El riesgo de una secuela tardía suele estar en un querer y no poder. Tanto tiempo transcurrido convierte a Maverick, para los que visionaron Top Gun en los 80, en un producto extraño y para los nuevos espectadores, en algo complicado de entender si no has visto la primera parte y no tienes 50 años.

Primero, por los guiños a los iconos de la versión primera de un film de acción y pilotos: las gafas de aviador, la moto y la cazadora que se repiten ahora como un cebo de nostalgia evocador. Y la sonrisa, una de las marcas personales de un Tom Cruise de 60 tacos que no dirige el film aunque lo parezca.

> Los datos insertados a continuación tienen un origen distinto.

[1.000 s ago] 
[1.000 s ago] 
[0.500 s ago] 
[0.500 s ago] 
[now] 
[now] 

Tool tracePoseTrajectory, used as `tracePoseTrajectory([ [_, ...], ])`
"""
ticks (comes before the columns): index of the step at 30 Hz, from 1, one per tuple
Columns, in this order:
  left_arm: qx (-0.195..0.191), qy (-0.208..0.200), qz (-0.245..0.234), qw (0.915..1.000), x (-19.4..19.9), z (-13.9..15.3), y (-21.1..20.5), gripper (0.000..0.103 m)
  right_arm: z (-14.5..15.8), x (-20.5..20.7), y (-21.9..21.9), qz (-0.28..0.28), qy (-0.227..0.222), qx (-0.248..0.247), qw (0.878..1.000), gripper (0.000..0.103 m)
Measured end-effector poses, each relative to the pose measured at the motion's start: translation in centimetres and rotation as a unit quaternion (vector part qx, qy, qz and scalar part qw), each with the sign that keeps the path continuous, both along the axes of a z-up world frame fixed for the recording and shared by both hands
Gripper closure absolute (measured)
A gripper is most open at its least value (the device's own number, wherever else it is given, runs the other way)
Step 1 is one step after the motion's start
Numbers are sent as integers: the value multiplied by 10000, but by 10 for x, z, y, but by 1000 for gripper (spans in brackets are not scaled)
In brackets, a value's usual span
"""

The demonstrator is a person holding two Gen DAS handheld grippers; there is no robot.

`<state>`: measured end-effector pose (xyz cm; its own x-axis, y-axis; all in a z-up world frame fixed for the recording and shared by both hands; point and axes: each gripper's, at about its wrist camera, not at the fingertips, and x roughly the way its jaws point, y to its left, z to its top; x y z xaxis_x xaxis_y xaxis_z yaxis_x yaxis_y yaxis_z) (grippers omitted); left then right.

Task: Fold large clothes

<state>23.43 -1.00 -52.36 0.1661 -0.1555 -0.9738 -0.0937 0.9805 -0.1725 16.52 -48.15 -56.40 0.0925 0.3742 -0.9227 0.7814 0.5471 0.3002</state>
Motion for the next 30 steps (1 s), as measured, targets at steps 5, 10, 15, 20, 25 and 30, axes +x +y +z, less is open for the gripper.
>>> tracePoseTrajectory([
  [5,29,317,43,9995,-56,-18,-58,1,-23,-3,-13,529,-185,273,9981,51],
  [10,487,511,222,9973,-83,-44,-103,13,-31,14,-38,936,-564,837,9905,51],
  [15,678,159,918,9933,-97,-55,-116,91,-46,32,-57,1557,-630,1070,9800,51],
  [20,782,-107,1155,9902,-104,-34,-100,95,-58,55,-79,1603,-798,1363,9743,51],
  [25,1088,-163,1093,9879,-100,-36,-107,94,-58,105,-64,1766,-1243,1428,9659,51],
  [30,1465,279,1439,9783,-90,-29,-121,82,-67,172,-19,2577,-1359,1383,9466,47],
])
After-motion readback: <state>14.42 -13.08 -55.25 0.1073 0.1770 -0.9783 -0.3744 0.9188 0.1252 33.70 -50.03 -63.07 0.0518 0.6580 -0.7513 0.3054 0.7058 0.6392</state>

Pete Maverick Mitchell vuelve a la academia de la élite de pilotos para instruir a los gallitos de la nueva generación y acometer una misión que parece imposible pero no lo es por el mantra repetido ñoñamente: “No es el avión, es el piloto; No lo pienses, hazlo”.

La peli de Kosisnki nos deja un cuasi-libro de autoayuda en el que no falta el romance con eje en la bella Jenniffer Connelly, un papel florero que pasa por encajar con calzador el romance en la cinta: una relación intermitente en el tiempo entre Maverick y Penny que, además, viene con una hija adolescente igualita que Tom Cruise.

El actor repite uno de sus papeles míticos pero con el tormento y la redención tras la muerte de su amigo Goose en la primera parte y la protección de su hijo Rooster en la segunda. Solo emociona la breve reaparición de Val Kilmer (Iceman) encarnando los valores de la amistad en una cinta donde Cruise hace lo que mejor sabe y que cosechó buenas críticas en su estreno pese a ser otro baño de azúcar glass muy a la americana.

Una oda contra el edadismo nominada, como buen taquillazo, a Mejor Película en los Oscars del próximo marzo, con mención especial para las escenas de adrenalina en los cielos y la música de Hans Zimmer, Lady Gaga o One Republic.